Dobbiamo tornare ai fondamentali per cambiare questa situazione: la nostra Costituzione non va cambiata, ma semplicemente applicata fino in fondo su ogni punto. Io trovo un livello di ipocrisia che non riesco a sopportare: che Berlusconi avesse dei processi, non si sapeva prima? C’è un elemento di responsabilità. Se io devo stare al governo con un condannato, io non ci sto. C’è un problema che riguarda la legge elettorale, come dice Maurizio Crozza, han speso meno tempo a fare la seconda guerra mondiale che la riforma elettorale… Se la facessimo toglieremmo il Paese dal ricatto di Berlusconi. Non sono così convinto che se si vota adesso crolla il mondo. Bisogna andare a verificare, perché solo con la loro partecipazione delle persone si cambia la situazione… L’idea che c’è il fenomeno che risolve i problemi, non ci porta da nessuna parte.  

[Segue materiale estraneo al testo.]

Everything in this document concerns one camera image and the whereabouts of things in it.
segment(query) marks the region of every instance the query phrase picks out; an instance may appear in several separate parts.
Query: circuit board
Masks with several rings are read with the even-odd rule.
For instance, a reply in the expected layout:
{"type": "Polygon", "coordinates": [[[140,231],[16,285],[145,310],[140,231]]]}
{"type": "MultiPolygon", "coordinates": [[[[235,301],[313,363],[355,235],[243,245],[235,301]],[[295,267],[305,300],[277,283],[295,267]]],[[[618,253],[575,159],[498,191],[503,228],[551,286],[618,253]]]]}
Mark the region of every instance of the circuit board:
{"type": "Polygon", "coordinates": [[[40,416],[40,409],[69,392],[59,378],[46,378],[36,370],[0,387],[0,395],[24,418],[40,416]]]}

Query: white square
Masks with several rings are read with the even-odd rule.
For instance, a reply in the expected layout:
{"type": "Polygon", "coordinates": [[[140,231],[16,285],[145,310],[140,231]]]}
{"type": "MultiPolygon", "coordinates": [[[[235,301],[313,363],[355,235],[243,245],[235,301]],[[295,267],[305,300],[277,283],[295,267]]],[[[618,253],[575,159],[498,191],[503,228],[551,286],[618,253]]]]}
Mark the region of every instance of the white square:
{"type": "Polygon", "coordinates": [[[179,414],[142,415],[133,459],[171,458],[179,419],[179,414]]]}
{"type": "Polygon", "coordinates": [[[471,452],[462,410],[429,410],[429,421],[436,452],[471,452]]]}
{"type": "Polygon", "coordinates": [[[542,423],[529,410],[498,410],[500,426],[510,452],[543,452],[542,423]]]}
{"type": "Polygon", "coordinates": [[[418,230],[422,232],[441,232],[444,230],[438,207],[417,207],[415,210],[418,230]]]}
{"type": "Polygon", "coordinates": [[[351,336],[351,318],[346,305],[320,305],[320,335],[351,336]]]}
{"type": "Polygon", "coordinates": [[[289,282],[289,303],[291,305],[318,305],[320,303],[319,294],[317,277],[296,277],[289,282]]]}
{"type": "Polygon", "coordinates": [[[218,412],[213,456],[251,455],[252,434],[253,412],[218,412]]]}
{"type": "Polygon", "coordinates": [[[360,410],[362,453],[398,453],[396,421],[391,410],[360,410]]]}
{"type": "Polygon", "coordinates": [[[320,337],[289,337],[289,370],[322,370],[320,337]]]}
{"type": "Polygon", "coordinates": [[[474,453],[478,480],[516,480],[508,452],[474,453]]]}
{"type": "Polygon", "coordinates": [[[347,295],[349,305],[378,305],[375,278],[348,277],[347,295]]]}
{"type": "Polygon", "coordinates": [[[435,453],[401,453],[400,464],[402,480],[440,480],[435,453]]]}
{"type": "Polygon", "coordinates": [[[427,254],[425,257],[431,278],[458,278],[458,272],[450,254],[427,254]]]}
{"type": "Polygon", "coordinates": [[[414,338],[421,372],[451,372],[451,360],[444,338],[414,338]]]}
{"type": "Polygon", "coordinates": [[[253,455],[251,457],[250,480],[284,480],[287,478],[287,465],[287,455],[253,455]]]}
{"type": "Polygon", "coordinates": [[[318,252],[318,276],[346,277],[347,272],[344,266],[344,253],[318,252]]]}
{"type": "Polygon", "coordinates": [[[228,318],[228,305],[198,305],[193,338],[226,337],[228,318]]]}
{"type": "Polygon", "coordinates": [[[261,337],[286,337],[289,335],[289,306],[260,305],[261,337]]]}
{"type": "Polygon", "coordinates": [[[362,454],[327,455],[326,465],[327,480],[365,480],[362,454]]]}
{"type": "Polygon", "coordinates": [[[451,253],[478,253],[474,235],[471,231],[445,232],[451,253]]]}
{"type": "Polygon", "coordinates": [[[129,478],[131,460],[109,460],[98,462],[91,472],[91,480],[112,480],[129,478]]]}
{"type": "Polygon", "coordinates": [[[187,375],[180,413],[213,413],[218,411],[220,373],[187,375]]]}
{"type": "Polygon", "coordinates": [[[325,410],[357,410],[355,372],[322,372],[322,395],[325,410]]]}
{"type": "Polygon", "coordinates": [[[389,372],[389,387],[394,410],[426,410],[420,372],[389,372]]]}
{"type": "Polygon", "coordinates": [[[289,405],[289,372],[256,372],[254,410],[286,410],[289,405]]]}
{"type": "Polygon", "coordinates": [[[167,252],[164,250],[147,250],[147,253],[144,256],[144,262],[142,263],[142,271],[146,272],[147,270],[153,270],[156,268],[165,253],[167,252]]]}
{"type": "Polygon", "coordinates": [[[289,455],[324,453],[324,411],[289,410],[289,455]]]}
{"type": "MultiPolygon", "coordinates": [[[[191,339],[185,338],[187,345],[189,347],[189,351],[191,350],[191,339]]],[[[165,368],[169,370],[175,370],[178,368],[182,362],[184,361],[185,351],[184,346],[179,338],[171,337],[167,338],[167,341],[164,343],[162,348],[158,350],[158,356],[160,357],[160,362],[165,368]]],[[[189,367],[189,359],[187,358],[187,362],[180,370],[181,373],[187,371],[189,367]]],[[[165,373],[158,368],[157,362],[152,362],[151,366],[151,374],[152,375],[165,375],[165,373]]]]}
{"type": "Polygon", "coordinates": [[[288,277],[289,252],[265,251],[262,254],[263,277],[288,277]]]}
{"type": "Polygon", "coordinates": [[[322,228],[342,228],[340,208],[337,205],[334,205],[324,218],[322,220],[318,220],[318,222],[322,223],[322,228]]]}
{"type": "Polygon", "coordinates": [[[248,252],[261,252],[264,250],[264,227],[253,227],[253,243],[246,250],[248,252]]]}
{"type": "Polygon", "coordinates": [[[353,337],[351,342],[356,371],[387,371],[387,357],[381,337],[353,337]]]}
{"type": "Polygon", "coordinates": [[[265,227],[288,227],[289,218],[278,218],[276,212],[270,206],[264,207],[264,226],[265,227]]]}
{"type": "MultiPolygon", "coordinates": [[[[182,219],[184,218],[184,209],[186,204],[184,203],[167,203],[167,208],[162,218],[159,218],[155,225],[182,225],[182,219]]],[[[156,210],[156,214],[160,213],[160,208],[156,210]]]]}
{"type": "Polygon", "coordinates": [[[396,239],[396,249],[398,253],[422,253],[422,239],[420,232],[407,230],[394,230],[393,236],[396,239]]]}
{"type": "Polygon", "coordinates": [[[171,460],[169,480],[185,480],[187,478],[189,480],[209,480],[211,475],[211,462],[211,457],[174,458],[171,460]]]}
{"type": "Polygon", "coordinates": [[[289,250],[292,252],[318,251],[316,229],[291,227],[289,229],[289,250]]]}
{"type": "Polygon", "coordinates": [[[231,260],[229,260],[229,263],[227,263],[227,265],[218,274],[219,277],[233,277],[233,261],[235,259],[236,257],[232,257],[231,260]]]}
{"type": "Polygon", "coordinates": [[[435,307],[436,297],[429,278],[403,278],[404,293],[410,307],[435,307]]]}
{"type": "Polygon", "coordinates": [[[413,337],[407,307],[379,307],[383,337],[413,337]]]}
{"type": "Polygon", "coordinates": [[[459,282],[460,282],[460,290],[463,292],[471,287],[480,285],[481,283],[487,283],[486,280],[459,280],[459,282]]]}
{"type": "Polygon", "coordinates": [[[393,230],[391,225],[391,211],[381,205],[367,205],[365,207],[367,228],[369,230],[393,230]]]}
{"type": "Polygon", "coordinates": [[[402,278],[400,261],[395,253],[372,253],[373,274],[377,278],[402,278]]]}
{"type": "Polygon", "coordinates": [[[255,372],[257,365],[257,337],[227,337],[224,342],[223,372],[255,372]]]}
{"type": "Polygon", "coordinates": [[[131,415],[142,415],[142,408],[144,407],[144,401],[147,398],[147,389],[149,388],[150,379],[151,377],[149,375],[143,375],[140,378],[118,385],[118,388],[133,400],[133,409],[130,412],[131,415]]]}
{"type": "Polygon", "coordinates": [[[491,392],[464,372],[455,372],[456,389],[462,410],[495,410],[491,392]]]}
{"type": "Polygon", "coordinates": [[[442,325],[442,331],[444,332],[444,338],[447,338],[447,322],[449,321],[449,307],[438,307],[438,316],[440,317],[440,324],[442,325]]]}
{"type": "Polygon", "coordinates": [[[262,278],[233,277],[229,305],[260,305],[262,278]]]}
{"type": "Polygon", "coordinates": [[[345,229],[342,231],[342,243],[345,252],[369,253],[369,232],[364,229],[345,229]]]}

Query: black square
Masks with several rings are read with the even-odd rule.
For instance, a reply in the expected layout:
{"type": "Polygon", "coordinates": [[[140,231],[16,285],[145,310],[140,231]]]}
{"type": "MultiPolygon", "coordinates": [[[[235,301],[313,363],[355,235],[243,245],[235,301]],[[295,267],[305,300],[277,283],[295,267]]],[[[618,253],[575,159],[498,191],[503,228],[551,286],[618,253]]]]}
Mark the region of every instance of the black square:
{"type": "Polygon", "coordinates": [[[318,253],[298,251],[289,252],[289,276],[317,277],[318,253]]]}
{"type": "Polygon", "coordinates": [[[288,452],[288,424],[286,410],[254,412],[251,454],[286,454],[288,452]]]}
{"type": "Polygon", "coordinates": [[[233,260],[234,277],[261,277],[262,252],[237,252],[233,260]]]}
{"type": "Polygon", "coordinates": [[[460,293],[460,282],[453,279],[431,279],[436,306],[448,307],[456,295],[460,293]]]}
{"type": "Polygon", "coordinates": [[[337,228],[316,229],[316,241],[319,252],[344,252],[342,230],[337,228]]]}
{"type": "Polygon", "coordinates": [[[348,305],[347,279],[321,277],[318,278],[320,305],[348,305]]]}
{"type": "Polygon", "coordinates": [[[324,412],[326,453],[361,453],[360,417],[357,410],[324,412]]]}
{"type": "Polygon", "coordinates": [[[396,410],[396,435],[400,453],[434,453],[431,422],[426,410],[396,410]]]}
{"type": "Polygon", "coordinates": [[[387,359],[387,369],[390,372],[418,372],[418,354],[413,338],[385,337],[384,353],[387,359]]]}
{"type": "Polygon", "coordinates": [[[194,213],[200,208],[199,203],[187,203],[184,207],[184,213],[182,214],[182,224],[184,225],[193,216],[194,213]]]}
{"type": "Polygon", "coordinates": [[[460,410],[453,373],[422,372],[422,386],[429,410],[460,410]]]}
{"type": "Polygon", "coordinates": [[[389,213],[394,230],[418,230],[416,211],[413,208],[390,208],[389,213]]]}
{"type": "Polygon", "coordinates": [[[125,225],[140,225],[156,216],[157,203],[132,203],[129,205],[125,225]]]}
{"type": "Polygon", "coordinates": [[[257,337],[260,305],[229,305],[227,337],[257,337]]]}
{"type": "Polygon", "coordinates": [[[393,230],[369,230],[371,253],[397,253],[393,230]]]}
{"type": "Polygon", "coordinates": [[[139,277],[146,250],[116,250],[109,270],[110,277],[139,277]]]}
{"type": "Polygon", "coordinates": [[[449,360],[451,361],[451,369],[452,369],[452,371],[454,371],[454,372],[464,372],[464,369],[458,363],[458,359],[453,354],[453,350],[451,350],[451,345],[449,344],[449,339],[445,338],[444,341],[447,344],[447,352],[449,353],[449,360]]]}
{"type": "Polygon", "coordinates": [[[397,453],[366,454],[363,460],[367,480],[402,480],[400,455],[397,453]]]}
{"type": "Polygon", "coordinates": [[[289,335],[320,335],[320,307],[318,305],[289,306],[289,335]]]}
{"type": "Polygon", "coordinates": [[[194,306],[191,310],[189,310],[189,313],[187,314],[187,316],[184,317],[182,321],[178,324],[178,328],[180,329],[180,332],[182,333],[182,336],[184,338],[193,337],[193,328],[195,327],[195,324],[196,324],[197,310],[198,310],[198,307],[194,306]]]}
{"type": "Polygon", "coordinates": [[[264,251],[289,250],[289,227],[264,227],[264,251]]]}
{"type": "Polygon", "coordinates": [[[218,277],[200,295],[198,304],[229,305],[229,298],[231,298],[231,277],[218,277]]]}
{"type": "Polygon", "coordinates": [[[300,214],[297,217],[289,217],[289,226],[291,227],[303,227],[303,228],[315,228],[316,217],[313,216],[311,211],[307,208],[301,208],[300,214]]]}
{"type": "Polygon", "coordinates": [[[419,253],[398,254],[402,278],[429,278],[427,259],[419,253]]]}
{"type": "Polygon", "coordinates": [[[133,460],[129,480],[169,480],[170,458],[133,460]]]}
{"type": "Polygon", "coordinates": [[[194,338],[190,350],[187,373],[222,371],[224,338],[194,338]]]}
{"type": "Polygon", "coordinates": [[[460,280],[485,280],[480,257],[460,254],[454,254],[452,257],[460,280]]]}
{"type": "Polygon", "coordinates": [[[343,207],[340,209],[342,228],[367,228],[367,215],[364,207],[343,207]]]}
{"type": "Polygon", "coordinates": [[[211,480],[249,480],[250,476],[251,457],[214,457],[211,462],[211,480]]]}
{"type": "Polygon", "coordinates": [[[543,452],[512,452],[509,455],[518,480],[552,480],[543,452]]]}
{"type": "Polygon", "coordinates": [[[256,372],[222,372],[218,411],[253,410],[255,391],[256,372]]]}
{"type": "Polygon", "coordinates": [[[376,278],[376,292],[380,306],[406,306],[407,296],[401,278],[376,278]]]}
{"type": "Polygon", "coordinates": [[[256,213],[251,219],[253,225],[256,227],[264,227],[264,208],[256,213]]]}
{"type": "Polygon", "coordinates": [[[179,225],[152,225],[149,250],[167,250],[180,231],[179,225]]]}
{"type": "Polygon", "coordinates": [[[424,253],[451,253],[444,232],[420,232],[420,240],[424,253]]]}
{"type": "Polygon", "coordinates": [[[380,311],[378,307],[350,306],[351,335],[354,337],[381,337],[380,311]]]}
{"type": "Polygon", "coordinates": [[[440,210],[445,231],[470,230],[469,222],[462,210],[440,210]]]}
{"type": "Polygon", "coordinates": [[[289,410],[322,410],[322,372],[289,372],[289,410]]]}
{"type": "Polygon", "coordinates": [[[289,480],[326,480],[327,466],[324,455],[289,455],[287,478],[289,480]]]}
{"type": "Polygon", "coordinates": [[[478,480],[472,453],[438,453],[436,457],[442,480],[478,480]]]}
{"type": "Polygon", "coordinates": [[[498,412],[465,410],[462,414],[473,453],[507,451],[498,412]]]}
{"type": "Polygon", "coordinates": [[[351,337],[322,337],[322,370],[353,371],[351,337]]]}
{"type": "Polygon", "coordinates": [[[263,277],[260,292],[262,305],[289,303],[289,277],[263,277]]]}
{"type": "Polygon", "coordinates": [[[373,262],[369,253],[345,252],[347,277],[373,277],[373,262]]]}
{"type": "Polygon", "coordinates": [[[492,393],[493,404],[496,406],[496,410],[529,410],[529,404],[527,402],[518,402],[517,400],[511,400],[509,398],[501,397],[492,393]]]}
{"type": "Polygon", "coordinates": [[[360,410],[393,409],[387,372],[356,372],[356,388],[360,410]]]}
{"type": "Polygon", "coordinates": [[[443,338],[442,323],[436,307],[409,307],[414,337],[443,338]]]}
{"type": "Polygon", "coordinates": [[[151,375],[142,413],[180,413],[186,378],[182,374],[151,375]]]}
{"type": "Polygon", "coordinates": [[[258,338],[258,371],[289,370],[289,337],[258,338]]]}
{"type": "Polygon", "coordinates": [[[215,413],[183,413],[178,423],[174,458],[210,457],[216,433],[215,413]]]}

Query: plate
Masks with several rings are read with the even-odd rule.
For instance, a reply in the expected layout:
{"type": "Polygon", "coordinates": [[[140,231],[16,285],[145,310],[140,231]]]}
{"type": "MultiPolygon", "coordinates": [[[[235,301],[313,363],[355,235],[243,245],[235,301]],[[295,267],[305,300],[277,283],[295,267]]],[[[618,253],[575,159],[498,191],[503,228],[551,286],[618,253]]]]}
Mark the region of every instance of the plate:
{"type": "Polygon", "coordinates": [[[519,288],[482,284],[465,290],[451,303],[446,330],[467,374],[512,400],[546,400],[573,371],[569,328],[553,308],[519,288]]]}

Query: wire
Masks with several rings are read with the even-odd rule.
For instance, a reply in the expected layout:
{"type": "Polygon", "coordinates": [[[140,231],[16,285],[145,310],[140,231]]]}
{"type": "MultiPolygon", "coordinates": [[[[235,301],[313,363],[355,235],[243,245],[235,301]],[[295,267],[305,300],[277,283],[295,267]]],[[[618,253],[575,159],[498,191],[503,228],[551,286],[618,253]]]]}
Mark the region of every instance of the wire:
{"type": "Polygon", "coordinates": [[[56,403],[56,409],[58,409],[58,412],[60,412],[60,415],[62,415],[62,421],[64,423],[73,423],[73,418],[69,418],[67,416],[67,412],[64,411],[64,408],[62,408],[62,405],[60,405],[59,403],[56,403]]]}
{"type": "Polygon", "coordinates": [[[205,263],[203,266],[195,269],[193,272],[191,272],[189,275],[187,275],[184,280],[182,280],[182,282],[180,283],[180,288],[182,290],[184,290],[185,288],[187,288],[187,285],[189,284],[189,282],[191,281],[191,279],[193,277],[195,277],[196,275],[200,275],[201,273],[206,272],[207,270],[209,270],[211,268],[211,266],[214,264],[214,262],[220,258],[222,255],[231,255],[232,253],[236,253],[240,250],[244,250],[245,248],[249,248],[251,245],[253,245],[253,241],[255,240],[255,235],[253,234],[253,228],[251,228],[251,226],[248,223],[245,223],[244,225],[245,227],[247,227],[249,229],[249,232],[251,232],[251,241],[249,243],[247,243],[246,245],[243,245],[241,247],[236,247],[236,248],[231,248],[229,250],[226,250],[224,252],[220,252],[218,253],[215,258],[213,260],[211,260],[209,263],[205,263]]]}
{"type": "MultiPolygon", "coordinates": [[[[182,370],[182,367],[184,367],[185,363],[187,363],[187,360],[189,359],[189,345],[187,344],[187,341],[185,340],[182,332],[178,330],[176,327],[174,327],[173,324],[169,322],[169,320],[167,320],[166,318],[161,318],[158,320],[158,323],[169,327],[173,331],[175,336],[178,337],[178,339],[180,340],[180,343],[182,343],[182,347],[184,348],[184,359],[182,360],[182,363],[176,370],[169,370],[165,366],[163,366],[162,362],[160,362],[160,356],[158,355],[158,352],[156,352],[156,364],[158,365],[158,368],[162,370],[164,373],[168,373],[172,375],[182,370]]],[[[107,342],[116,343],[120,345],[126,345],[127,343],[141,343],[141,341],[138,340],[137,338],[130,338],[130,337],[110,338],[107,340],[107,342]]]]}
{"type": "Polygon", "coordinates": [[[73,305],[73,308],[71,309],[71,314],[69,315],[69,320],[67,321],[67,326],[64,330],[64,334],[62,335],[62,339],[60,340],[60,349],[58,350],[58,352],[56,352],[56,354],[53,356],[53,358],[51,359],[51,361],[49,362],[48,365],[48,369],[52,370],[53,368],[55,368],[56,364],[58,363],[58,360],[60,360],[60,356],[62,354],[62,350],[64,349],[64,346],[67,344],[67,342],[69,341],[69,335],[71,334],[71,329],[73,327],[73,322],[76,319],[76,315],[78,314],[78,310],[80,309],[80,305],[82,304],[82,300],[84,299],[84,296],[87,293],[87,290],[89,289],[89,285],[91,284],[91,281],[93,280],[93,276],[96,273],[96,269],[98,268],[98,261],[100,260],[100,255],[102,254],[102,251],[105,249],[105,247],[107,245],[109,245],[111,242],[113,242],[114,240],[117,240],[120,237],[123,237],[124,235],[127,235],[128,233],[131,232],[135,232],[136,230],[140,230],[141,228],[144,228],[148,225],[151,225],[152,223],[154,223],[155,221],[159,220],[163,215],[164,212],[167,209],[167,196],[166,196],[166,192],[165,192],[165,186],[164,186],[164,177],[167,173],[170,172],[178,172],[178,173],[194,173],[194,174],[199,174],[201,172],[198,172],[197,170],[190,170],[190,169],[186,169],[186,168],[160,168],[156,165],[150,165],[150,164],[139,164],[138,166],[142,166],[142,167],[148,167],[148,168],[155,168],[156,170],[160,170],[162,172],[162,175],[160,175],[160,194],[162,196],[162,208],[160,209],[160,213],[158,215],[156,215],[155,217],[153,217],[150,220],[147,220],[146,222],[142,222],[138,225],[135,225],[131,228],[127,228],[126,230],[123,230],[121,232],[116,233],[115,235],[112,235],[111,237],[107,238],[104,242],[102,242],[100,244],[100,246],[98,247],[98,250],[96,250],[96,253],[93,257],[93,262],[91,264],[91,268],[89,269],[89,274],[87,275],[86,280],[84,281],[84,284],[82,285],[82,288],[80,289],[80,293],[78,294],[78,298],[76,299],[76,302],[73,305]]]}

6 risposte a “Democrazia a rischio

  1. La nostra Democrazia è a rischio. La gente o non è informata oppure ha paura di far sentire la propria voce. Non siamo lontanamente arrivati al milione di firme per la petizione in difesa della Costituzione. Che tristezza! Gli italiani non si rendono conto della deriva antidemocratica in cui siamo finiti! Sopravvivono, senza alzare la testa.

  2. E’ vero, le istituzioni, anziche’ avvicinarsi, si allontanano, pensando ERRONEAMENTE di blindarsi dalla popolazione, scelta MOLTO pericolosa.